▶ What to produce: For the word "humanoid", state how many lines of the records include it, with no other text.

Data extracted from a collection

- - -

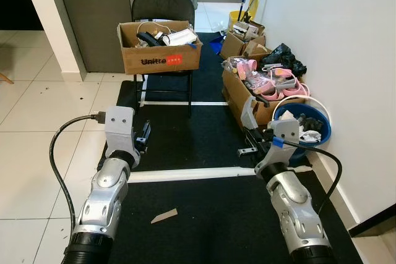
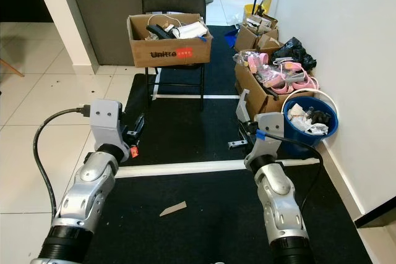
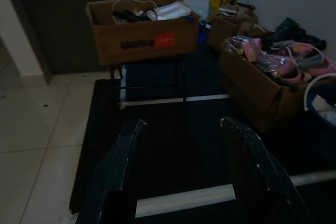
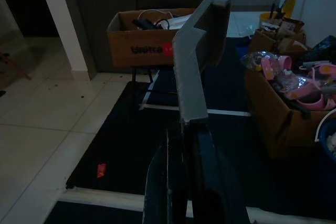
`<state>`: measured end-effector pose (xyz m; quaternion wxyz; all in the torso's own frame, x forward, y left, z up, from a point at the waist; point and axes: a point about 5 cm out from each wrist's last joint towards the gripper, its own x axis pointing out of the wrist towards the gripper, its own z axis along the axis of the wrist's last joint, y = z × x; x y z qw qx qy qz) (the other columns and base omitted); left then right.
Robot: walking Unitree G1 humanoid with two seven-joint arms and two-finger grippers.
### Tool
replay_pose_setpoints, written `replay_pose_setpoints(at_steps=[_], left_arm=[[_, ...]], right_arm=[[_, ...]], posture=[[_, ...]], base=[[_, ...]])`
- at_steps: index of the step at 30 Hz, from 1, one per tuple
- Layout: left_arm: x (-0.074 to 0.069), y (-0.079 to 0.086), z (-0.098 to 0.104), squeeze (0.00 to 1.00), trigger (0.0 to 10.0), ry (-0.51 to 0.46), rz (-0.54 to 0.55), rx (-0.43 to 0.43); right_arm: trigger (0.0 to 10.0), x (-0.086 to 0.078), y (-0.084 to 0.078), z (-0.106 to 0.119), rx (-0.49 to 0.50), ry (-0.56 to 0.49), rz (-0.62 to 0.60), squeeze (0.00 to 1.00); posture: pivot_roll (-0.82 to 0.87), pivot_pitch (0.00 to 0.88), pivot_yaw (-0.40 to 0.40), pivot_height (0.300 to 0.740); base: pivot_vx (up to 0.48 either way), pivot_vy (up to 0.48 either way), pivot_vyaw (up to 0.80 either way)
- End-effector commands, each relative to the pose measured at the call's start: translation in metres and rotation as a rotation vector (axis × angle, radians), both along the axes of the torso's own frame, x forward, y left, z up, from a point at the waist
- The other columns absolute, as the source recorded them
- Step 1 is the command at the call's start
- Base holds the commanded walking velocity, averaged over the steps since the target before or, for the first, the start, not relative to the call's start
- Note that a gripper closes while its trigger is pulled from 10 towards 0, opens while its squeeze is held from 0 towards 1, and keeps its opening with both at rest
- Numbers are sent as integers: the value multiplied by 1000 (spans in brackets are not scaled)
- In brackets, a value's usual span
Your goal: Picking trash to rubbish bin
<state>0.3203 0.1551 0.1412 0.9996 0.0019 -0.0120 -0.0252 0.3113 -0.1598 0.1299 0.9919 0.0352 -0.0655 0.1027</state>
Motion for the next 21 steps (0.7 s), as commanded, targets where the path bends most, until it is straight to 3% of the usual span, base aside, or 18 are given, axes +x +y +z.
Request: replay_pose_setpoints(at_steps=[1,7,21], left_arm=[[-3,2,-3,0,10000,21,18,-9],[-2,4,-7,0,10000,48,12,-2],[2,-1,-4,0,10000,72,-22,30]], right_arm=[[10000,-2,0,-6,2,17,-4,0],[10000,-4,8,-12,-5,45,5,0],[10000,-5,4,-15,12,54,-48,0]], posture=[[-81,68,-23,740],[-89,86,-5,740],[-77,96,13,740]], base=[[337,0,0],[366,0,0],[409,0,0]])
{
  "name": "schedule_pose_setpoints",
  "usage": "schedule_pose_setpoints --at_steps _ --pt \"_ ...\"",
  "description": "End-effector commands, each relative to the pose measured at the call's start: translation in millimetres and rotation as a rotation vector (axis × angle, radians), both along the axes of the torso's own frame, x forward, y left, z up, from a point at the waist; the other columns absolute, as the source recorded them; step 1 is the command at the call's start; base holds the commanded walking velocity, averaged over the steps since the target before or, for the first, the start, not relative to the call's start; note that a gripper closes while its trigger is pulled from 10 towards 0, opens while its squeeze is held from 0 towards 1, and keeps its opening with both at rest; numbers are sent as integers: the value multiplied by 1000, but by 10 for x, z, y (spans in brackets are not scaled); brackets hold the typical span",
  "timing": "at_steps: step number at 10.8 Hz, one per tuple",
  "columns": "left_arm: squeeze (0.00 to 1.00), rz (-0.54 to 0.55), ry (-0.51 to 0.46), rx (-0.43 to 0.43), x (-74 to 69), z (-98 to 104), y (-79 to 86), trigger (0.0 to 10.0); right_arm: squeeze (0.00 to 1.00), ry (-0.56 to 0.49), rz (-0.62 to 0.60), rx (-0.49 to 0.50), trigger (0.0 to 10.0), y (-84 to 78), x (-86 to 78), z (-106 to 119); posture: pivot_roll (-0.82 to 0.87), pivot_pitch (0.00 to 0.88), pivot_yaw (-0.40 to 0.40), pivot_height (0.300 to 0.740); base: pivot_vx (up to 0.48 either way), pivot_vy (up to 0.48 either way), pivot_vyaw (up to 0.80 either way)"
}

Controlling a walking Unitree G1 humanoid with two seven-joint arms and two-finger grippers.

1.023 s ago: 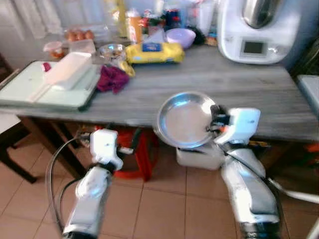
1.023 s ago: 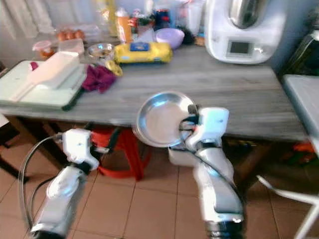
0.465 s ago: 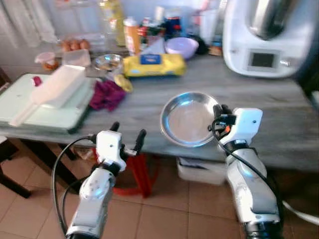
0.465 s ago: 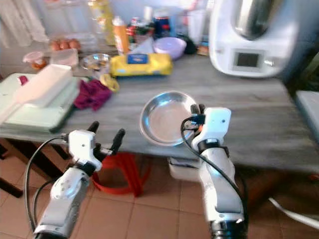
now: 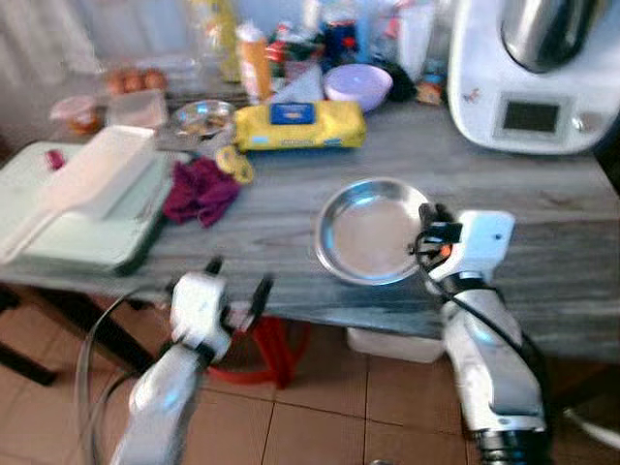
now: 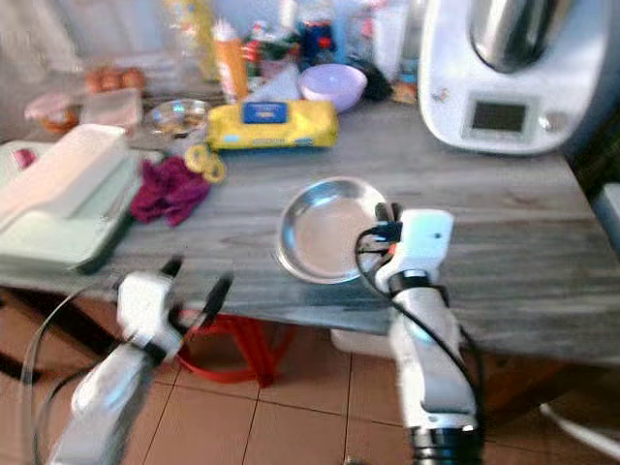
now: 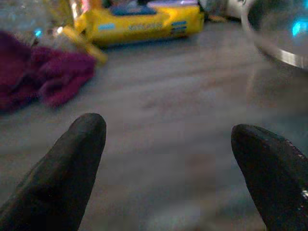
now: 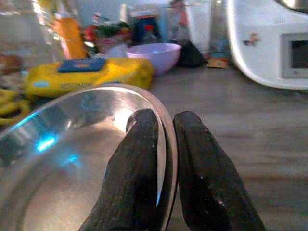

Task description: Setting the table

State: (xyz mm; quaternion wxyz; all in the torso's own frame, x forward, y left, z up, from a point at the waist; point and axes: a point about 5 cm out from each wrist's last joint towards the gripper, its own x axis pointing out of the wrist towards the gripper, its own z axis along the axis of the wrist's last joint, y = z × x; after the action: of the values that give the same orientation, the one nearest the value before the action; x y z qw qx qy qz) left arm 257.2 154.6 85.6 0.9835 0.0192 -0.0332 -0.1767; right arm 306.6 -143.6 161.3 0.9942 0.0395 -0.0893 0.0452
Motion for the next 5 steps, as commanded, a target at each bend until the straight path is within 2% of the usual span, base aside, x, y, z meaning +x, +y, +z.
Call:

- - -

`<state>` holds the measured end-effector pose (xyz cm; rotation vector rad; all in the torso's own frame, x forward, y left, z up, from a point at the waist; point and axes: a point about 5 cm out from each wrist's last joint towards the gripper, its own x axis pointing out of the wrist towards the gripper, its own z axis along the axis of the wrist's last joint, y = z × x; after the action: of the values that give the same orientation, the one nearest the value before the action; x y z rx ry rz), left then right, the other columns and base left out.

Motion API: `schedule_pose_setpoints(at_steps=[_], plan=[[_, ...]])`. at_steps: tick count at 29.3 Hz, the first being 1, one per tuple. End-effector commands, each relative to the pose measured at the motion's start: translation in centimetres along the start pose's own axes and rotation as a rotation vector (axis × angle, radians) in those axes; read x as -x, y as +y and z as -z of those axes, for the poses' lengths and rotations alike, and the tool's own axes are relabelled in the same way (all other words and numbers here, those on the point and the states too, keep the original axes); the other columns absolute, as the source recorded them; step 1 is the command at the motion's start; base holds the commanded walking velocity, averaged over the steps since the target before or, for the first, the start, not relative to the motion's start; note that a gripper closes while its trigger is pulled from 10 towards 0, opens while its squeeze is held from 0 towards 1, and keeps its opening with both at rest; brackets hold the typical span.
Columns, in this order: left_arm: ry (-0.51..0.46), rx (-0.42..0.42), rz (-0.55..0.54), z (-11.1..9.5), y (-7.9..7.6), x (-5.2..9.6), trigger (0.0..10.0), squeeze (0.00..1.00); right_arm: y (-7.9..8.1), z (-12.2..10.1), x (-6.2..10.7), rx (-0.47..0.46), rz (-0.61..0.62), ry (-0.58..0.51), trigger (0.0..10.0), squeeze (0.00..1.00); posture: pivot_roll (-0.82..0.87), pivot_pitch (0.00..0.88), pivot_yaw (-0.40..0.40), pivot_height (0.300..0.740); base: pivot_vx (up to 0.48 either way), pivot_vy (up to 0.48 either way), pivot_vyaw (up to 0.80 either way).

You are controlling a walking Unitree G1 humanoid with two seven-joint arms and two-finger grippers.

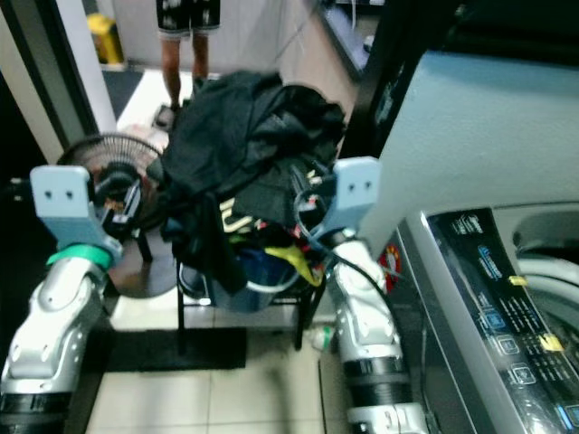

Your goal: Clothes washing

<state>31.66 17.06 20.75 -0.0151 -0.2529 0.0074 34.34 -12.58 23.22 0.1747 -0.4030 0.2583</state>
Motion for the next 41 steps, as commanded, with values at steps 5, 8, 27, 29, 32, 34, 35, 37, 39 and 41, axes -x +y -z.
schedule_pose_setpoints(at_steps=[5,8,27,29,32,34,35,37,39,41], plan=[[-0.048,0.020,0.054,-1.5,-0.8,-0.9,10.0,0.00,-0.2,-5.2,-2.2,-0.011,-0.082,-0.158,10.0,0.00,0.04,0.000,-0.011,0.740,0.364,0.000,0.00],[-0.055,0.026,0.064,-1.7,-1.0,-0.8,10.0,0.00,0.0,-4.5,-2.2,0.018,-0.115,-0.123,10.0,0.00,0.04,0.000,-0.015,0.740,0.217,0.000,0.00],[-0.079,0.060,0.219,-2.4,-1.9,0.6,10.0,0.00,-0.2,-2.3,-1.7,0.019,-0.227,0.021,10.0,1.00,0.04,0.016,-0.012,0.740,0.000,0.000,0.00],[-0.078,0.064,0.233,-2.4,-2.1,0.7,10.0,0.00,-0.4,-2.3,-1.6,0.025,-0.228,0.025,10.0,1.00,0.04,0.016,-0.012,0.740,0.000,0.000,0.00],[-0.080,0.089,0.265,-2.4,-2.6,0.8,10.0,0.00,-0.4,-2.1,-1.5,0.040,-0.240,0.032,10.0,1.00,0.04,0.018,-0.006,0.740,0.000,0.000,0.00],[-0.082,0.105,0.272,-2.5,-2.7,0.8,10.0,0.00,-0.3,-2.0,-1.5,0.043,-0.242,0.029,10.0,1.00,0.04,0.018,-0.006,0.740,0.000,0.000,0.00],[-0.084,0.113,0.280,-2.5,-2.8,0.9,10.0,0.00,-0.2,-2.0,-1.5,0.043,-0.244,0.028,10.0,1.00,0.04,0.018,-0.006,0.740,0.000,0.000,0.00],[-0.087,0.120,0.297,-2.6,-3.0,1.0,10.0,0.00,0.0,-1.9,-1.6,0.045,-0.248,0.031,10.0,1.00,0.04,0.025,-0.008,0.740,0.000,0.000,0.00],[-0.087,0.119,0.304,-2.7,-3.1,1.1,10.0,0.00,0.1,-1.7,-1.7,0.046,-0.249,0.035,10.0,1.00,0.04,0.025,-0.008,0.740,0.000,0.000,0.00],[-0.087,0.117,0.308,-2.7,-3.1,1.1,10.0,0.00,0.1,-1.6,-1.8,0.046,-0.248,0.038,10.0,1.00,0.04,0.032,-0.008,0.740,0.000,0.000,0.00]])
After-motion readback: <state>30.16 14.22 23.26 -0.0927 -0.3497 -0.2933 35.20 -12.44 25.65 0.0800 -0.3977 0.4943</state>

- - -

▶ Written solution: 3